Como botón de muestra, en el último concurso general de méritos convocado por la Dirección General de la Policía, 524 policías nacionales que servían en Cataluña (362 policías, 104 oficiales y 58 subinspectores) pidieron vacantes ofertadas en otras comunidades, mientras que tan sólo se cubrieron 26 de las 276 plazas ofertadas en las cuatro provincias catalanas.
El aumento del complemento de territorialidad para los agentes destinados en Cataluña es una antigua reivindicación de los sindicatos policiales, reactivada tras el desafío independentista con motivo del referéndum del 1-O. En concreto, un agente percibe por este plus en dicha comunidad 53 euros al mes, menos de un tercio de lo que un policía cobra en Madrid por dicho concepto: 184 euros mensuales.
El complemento de ‘territorialidad’ que abona la Dirección General de la Policía a los funcionarios destinados en la capital catalana apenas ha sufrido variación desde hace al menos 12 años, mientras sí se le ha incrementado de manera notable a los que sirven en la ciudad de Madrid: de 45,49 euros en 2007 se ha pasado a 184,14 euros en 2019.
La consultora corrige a Interior sobre el reparto entre Cuerpos: 59% para la Guardia Civil, 41% para la Policía
La auditora externa que ha elaborado el informe de la equiparación salarial corrige el criterio aplicado por el Ministerio del Interior para pagar el segundo tramo y defiende que la Guardia Civil reciba el 59 % del montante comprometido y la Policía Nacional, el 41 % restante. El acuerdo prevé un último pago el próximo año de 247 millones de euros, de los que 145,7 millones se repartirían entre los funcionarios del Instituto Armado.
Ese fue el porcentaje que se siguió cuando se abonó a finales de 2018 el primer tramo. Sin embargo, el departamento que dirige Fernando Grande-Marlaska modificó el criterio y en 2019 la distribución ha sido del 57,28 % del dinero (143,2 millones de euros) para los guardias civiles y del 42,72 % (106,8 millones) para los agentes del Cuerpo Nacional, lo que generó un notable malestar en el Instituto Armado por la detracción de unos 4,32 millones.

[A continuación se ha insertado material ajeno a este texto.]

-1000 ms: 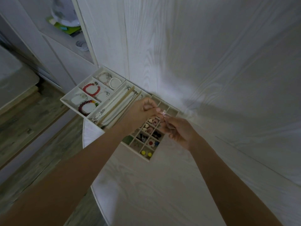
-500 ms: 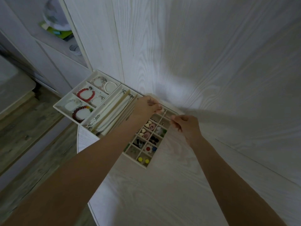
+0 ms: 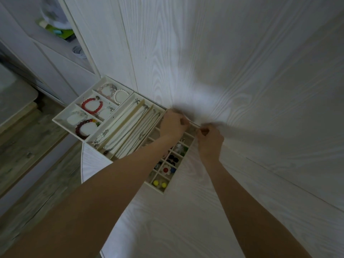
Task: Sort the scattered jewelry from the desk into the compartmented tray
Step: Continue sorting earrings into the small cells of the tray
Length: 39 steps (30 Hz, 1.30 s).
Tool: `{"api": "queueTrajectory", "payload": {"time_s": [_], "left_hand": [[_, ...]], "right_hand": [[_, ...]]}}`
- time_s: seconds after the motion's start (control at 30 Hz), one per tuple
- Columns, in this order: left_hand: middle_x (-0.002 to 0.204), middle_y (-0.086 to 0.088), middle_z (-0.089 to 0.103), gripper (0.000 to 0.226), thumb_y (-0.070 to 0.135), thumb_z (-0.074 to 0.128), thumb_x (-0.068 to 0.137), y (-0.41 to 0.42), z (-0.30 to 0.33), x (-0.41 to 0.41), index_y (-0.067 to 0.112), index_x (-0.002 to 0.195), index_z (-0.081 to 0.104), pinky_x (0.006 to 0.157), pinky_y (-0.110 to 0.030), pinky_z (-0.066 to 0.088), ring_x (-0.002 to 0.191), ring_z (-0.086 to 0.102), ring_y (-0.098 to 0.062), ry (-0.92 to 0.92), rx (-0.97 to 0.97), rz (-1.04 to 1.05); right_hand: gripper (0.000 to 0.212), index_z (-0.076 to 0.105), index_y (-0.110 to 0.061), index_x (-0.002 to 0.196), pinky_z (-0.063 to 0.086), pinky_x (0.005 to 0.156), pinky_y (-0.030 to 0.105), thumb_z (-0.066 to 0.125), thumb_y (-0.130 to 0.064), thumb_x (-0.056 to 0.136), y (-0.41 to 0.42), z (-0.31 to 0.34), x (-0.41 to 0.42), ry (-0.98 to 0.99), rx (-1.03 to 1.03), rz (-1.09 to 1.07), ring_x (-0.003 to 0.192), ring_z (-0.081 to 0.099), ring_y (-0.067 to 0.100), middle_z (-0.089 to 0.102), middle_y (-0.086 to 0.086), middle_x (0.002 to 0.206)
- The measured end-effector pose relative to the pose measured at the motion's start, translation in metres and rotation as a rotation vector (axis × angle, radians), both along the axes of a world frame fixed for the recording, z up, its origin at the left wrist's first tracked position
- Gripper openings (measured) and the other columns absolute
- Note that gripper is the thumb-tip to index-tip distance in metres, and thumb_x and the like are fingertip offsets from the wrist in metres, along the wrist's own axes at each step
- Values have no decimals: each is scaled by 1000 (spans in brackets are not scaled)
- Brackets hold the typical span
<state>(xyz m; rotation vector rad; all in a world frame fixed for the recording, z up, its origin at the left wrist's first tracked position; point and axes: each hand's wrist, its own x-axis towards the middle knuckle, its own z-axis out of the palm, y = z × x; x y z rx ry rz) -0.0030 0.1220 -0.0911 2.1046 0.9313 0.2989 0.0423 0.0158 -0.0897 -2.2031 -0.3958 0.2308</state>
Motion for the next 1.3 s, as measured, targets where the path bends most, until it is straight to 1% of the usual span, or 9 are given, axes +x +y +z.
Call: {"api": "queueTrajectory", "payload": {"time_s": [0.13, 0.27, 0.37, 0.47, 0.67, 0.87, 0.97, 1.17, 1.3], "left_hand": [[112, -4, 53, 12, 20, 68, 83, -4, 0, -6, 14, 90, 75, 91, -31, 40, 105, 47, -22, 67, 274, -97], [117, -2, 50, 19, 27, 62, 87, -7, 1, -9, 19, 100, 72, 93, -33, 36, 106, 44, -21, 161, 455, -204], [124, -3, 46, 30, 28, 53, 91, -6, 3, -10, 14, 115, 63, 97, -35, 33, 114, 42, -22, 209, 487, -294], [123, -2, 45, 27, 21, 51, 91, 2, 5, -21, 18, 112, 67, 97, -31, 30, 115, 41, -20, 179, 482, -356], [130, -6, 43, 33, 15, 55, 88, 11, 4, -41, 23, 119, 64, 102, -37, 30, 126, 35, -22, 211, 474, -417], [127, -6, 46, 35, 9, 57, 84, 9, 10, -40, 28, 112, 68, 95, -34, 33, 118, 41, -24, 168, 644, -519], [121, -7, 49, 23, 10, 65, 76, 7, 9, -34, 23, 95, 73, 91, -36, 40, 107, 47, -23, 165, 704, -523], [138, -8, 34, 29, 15, 47, 88, 3, 6, -25, 19, 109, 67, 100, -38, 33, 124, 35, -24, 303, 755, -559], [132, -6, 37, 32, 16, 51, 87, 6, 6, -27, 27, 112, 67, 99, -34, 32, 120, 36, -22, 234, 682, -525]], "right_hand": [[7, 59, -5, 84, 33, 59, 13, 56, -3, 91, 0, -8, 2, -103, -51, 124, 68, 51, 13, 56, 5, 76], [11, 57, -4, 80, 36, 54, 11, 57, -2, 90, -2, -11, 5, -127, -113, 212, 66, 48, 12, 53, 7, 74], [7, 64, -1, 87, 37, 61, 6, 58, -2, 90, -5, -9, 8, -92, -109, 303, 73, 52, 13, 61, 11, 82], [15, 67, 1, 99, 38, 60, 1, 53, -4, 94, -13, -2, 10, -35, -89, 325, 67, 50, 10, 60, 9, 82], [25, 67, 0, 105, 33, 52, 17, 44, -5, 97, -18, -1, 11, -182, -247, 424, 48, 36, 3, 51, 1, 64], [26, 66, -3, 102, 37, 63, 21, 41, -9, 99, -6, -3, 13, -143, -473, 514, 70, 50, 11, 66, 12, 94], [27, 67, -3, 103, 38, 64, 22, 42, -10, 99, -7, -4, 14, -145, -439, 482, 71, 52, 13, 67, 13, 92], [30, 66, -8, 114, 36, 64, 21, 41, -10, 99, -12, -2, 16, -175, -452, 491, 70, 49, 12, 67, 11, 94], [29, 67, -8, 112, 38, 64, 21, 42, -10, 98, -12, 3, 16, -198, -408, 488, 70, 53, 14, 69, 13, 94]]}}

Ernst&Young, igualmente, defiende en su trabajo que el abono no debe hacerse de forma lineal -como hasta ahora- sino “respetando las diferencias cuantitativas” detectadas en cada puesto en relación con los Mossos, de modo que habría categorías y empleos en los que no habría que aplicar ninguna corrección. Las cantidades más elevadas serían los 956,65 euros mensuales que le corresponderían a un comisario principal nivel 28 de la Policía Nacional y los 771,18 euros de un cabo 4/cabo mayor de la Guardia Civil.
El pasado mes de marzo, el Sindicato Profesional de Policía (SPP) abandonó la unidad de acción con el resto de organizaciones firmantes del acuerdo de equiparación retributiva al ser el único que, en la comisión de seguimiento, defendió la proporcionalidad de las retribuciones.